While manufacturers, irrespective of the size of the company, in the supply chain must invest to meet ESG norms, only some global brands are ready to pay a higher price for these products, say fast fashion exporters.

The Synthetic and Rayon Textiles Export Promotion Council (SRTEPC) is advocating exemption for MSMEs from ESG norms in the proposed FTA with the EU. The EU has exempted its own MSMEs from ESG norms and the Indian government must ask for a similar treatment for India’s textiles producers, they say. The Tiruppur Exporters Association is seeking incentives for sustainability efforts. It is also asking for a separate Harmonised System codes for export of sustainable products.

There are other concerns, like the increasing use of recycled or regenerated meterial across the production process, but domestic consumers are not made aware of such developments. Retailers do not sell them in the local market as sustainable products, reducing a premium price from domestic consumers.

Sanjay Jain, Managing Director of TT Limited and former chairman of CITI, says his company recently came manufactured garments with 100% recycled fibres for domestic consumers, but received no premium for such products. Yet, with global emphasis on sustainability, use of recycled fibres will increase by 7% -10% of total fibres consumed in India in the next 10 years, he reckons.

Bhadresh M. Dodhia, chairman of SRTEPC, and Mr. Jain called for mandates for domestic retailers too to sell at least a percentage of sustainable products to signal India’s commitment to ESG norms.

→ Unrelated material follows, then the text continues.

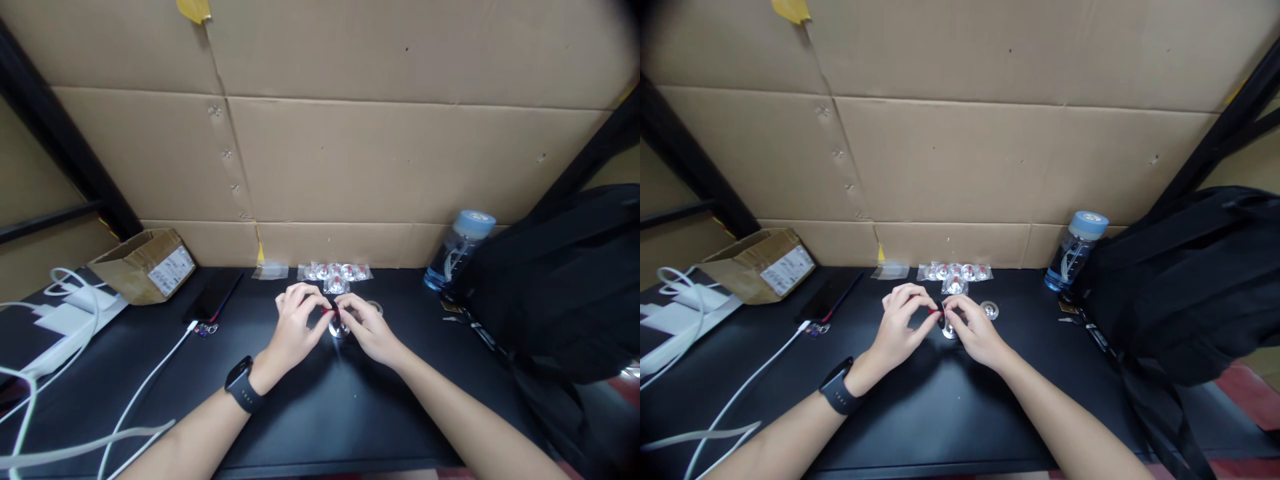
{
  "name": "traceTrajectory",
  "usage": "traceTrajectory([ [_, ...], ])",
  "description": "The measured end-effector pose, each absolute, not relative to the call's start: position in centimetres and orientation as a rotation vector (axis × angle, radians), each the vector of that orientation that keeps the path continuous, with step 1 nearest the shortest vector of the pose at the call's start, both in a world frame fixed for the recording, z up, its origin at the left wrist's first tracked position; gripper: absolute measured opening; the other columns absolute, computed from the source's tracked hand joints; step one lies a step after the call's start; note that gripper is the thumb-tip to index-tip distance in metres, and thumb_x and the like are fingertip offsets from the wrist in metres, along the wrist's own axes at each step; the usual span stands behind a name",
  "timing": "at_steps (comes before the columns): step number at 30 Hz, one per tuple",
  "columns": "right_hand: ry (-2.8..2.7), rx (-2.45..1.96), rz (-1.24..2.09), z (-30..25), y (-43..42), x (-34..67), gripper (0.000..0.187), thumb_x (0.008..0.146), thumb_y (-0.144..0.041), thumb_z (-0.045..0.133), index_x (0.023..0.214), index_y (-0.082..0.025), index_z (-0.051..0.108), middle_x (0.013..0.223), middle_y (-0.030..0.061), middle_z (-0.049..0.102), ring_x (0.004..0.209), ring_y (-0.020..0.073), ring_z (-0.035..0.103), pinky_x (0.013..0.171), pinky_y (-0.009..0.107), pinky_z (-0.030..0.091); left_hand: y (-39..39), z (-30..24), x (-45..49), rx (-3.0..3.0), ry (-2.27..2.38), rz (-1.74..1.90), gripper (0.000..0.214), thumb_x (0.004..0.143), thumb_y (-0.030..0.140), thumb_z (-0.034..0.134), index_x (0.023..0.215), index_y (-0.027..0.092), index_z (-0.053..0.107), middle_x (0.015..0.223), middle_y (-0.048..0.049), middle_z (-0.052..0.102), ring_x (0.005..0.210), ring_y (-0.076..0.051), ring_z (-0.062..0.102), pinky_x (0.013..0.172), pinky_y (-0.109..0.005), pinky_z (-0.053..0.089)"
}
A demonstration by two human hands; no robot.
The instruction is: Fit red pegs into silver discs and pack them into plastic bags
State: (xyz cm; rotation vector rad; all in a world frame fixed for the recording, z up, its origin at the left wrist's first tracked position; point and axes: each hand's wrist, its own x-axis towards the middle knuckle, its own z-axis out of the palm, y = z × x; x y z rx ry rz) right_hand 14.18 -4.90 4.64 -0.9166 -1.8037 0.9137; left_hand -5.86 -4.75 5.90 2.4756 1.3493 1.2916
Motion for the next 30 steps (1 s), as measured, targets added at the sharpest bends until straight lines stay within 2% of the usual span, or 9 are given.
traceTrajectory([
  [3, -1.883, -0.934, 0.801, 4.8, -4.9, 14.5, 0.023, 0.103, -0.038, 0.049, 0.093, -0.021, 0.062, 0.12, 0.0099, 0.062, 0.099, 0.0202, 0.063, 0.082, 0.032, 0.053, -4.8, 6.1, -6.0, 2.414, 1.293, 1.279, 0.019, 0.1, 0.03, 0.05, 0.112, 0.024, 0.065, 0.117, -0.007, 0.063, 0.116, -0.024, 0.054, 0.1, -0.041, 0.037],
  [5, -1.965, -0.932, 0.685, 5.0, -4.9, 14.7, 0.019, 0.102, -0.033, 0.05, 0.092, -0.021, 0.062, 0.12, 0.0101, 0.062, 0.104, 0.021, 0.062, 0.088, 0.034, 0.052, -4.8, 6.2, -6.0, 2.435, 1.252, 1.198, 0.021, 0.099, 0.032, 0.052, 0.115, 0.025, 0.064, 0.123, -0.0068, 0.061, 0.12, -0.025, 0.052, 0.101, -0.042, 0.036],
  [9, -2.092, -0.915, 0.428, 5.1, -4.9, 15.1, 0.01, 0.101, -0.024, 0.051, 0.099, -0.023, 0.061, 0.125, 0.0104, 0.06, 0.119, 0.0243, 0.056, 0.103, 0.042, 0.046, -4.8, 5.7, -5.8, 2.538, 1.256, 0.992, 0.016, 0.088, 0.032, 0.065, 0.103, 0.027, 0.069, 0.127, -0.0054, 0.062, 0.125, -0.029, 0.047, 0.099, -0.044, 0.034],
  [13, -2.125, -0.928, 0.349, 5.1, -4.7, 15.4, 0.009, 0.1, -0.022, 0.052, 0.1, -0.023, 0.061, 0.129, 0.0105, 0.058, 0.122, 0.0248, 0.055, 0.104, 0.042, 0.046, -4.3, 4.9, -5.6, 2.52, 1.291, 0.933, 0.013, 0.086, 0.029, 0.067, 0.097, 0.028, 0.073, 0.123, -0.0038, 0.064, 0.124, -0.029, 0.047, 0.097, -0.045, 0.033],
  [17, -2.18, -0.996, 0.39, 5.2, -4.5, 15.7, 0.01, 0.101, -0.025, 0.052, 0.105, -0.024, 0.061, 0.122, 0.0088, 0.062, 0.115, 0.0227, 0.058, 0.099, 0.038, 0.048, -3.8, 4.8, -5.9, 2.499, 1.367, 0.951, 0.008, 0.087, 0.029, 0.068, 0.088, 0.029, 0.076, 0.113, -0.003, 0.067, 0.118, -0.027, 0.049, 0.094, -0.044, 0.032],
  [21, -2.363, -1.148, 0.339, 4.8, -4.2, 16.1, 0.021, 0.096, -0.028, 0.062, 0.116, -0.024, 0.062, 0.113, 0.0075, 0.066, 0.103, 0.0234, 0.062, 0.092, 0.038, 0.049, -3.5, 4.9, -6.3, 2.518, 1.397, 0.854, 0.011, 0.091, 0.028, 0.063, 0.09, 0.025, 0.073, 0.101, -0.0034, 0.07, 0.108, -0.025, 0.053, 0.089, -0.041, 0.031],
  [25, -2.473, -1.197, 0.305, 3.9, -3.8, 16.1, 0.009, 0.093, -0.02, 0.063, 0.099, -0.023, 0.069, 0.098, 0.0037, 0.069, 0.09, 0.0203, 0.064, 0.083, 0.034, 0.048, -3.2, 4.5, -6.6, 2.486, 1.441, 0.777, 0.016, 0.097, 0.028, 0.053, 0.09, 0.022, 0.066, 0.097, -0.0039, 0.071, 0.107, -0.024, 0.055, 0.086, -0.04, 0.03],
  [30, -2.282, -1.169, 0.445, 3.7, -3.4, 15.8, 0.009, 0.094, -0.017, 0.061, 0.091, -0.022, 0.068, 0.09, 0.002, 0.069, 0.081, 0.0168, 0.063, 0.077, 0.03, 0.047, -2.9, 4.6, -6.4, 2.344, 1.516, 0.741, 0.012, 0.094, 0.027, 0.054, 0.092, 0.024, 0.066, 0.094, -0.0014, 0.074, 0.106, -0.024, 0.059, 0.088, -0.041, 0.03],
])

Exporters say another fall out of the ESG norms implementation would be reduction in the fashion seasons. Some brands have more than 10 fashion seasons in a year and this is likely to reduce with emphasis on circularity and reuse.

“A lot (of the norms) is driven by retailers and brands. They are also seeing the price viability. But, low prices should not be confused with low ethics or transparency. Norms are about increasing the life cycle of products and raw materials”, said the ESG head of a global sourcing company not wishing to be named.

Exporters also apprehend the possible linking of ESG norms to trade negotiations. “The world is moving towards recycling. However, when policies related to social and environment are linked to trade policies, the could possibly become barriers,” said Siddhartha Rajagopal, Executive Director of Texprocil.